There were reports of political prisoners or detainees during the year, consisting primarily of individuals arrested under defamation laws for criticizing the actions of government officials. In late July and early August, several opposition party members and supporters were arrested in Kinshasa on separate charges of defamation, public insult, and spreading false rumors. Officials, particularly in the provinces under the state of siege, commonly used the charges of contempt, defamation, spreading false rumors, and public insult against persons critical of the government.

The press frequently and openly criticized public officials and public policy decisions. Individuals generally could criticize the government, its officials, and other citizens in private without being subject to official reprisals. Public criticism, however, of government officials and corruption sometimes resulted in intimidation, threats, or arrest. Provincial governments also prevented journalists from filming or covering certain protests. Journalists and human rights defenders were regularly targeted by arbitrary arrests. Government officials, particularly in the state of siege provinces North Kivu and Ituri, used charges of contempt, defamation, spreading false rumors and public insult to silence persons critical of the administration, including journalists and human rights defenders.
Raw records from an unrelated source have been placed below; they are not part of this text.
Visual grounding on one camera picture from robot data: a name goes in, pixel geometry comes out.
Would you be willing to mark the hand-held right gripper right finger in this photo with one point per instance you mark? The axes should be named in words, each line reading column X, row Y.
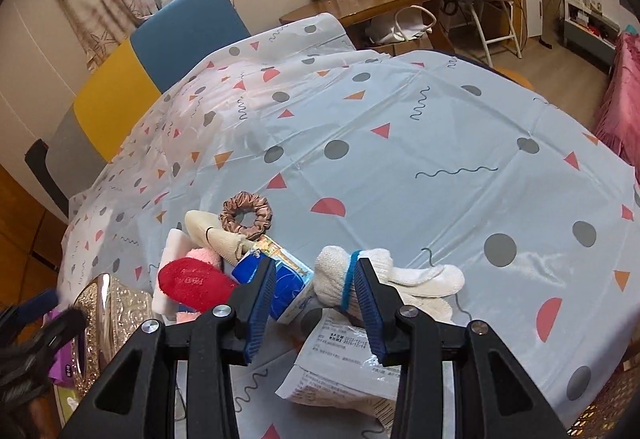
column 367, row 304

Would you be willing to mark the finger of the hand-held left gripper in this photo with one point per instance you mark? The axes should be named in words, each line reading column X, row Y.
column 65, row 325

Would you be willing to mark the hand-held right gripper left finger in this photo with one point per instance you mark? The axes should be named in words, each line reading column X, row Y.
column 262, row 299

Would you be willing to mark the blue tissue pack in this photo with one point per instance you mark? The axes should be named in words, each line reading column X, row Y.
column 290, row 279

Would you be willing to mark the purple packet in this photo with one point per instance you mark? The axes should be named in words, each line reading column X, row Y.
column 65, row 364

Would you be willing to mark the white knit glove blue cuff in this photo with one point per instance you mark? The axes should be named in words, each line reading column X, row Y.
column 330, row 269

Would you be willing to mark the silver embossed tissue box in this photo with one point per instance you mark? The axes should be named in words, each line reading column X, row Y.
column 120, row 314

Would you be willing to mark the white plastic packet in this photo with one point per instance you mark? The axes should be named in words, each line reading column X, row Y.
column 330, row 349

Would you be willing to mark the pink fuzzy sock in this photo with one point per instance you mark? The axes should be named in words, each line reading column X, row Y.
column 205, row 256

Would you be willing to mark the red plush slipper sock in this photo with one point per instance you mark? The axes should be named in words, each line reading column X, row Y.
column 190, row 281

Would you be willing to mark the brown satin scrunchie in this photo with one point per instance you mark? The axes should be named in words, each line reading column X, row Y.
column 230, row 219

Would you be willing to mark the wooden wardrobe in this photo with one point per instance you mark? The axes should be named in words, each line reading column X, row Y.
column 25, row 239

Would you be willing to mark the beige sock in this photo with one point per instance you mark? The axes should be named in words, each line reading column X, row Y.
column 200, row 224

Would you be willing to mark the white folded cloth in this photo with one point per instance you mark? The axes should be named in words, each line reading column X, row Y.
column 175, row 241

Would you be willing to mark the printed light blue tablecloth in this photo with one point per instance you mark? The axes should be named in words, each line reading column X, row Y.
column 400, row 169

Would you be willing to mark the black chair back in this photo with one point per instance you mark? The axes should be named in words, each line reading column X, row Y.
column 42, row 174

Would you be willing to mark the grey chair back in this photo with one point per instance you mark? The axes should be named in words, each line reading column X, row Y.
column 75, row 154

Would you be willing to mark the yellow chair back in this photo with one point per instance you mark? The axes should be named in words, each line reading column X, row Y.
column 115, row 104

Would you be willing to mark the wicker basket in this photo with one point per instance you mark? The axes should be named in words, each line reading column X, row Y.
column 610, row 404

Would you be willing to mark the wooden stool seat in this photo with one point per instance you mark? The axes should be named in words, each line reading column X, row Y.
column 515, row 78

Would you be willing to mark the white tote bag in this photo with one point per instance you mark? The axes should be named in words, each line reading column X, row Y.
column 390, row 26

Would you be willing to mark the blue chair back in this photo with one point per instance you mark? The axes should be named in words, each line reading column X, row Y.
column 190, row 29

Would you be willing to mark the curved wooden desk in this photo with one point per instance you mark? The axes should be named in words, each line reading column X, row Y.
column 360, row 6

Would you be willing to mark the pink bed cover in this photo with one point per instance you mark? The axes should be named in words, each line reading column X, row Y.
column 620, row 104

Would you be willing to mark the white low shelf unit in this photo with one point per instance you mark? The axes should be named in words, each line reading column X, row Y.
column 590, row 34

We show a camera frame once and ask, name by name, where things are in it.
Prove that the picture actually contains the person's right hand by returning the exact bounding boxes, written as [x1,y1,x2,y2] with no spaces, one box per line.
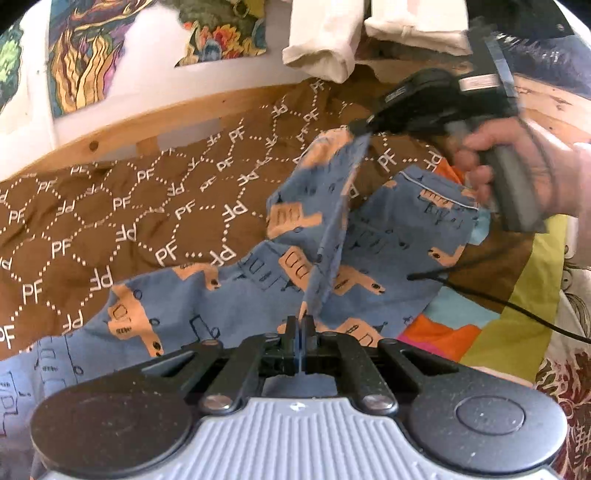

UNHCR estimated that there were 5.6 million IDPs in the country, more than half of whom were children who had been displaced for longer than 12 months. The government was unable to consistently protect or assist IDPs adequately but generally allowed domestic and international humanitarian organizations to assist. The government was unable to consistently promote IDPs’ safe, voluntary, and dignified return, resettlement, or local integration. The government sometimes closed IDP camps without coordinating with the international humanitarian community. Humanitarian access was difficult in some locations, due to weak civilian authority, insecurity, and poor infrastructure. In many locations IDPs lived in poor conditions without adequate shelter or protection. Intercommunal violence and fighting among armed groups in the east resulted in continued population displacement and increased humanitarian needs for IDPs and host communities. Armed groups also attacked individuals and organizations providing humanitarian assistance.

On 06 May 2022, after nearly two years of interim governors and vice governors ruling in more than half of the country’s provinces, the National Independent Electoral Commission (CENI) held gubernatorial elections in 14 of 26 provinces for governors or vice governors who had been previously dismissed by provincial deputies. Gubernatorial elections are indirect, with only provincial deputies casting votes. The elections were largely peaceful, and the CENI accredited national and international observers, including representatives from various diplomatic missions. Unsuccessful candidates and some journalists alleged vote buying by President Tshisekedi’s coalition, the Sacred Union, which swept the elections and holds 20 gubernatorial seats.

State-run media, including television and radio stations, remained the largest sources of information for the public and government. There were reports of government intimidation of political opponents, such as exercising political influence in the distribution of media content. The national electoral law prohibits certain groups of citizens from voting in elections, including members of the armed forces and the national police.

In several districts, known as chefferies, traditional chiefs perform the role of a local government administrator. They are unelected and instead are selected based on local tribal customs (generally based on family inheritance) and if approved, are paid by the government.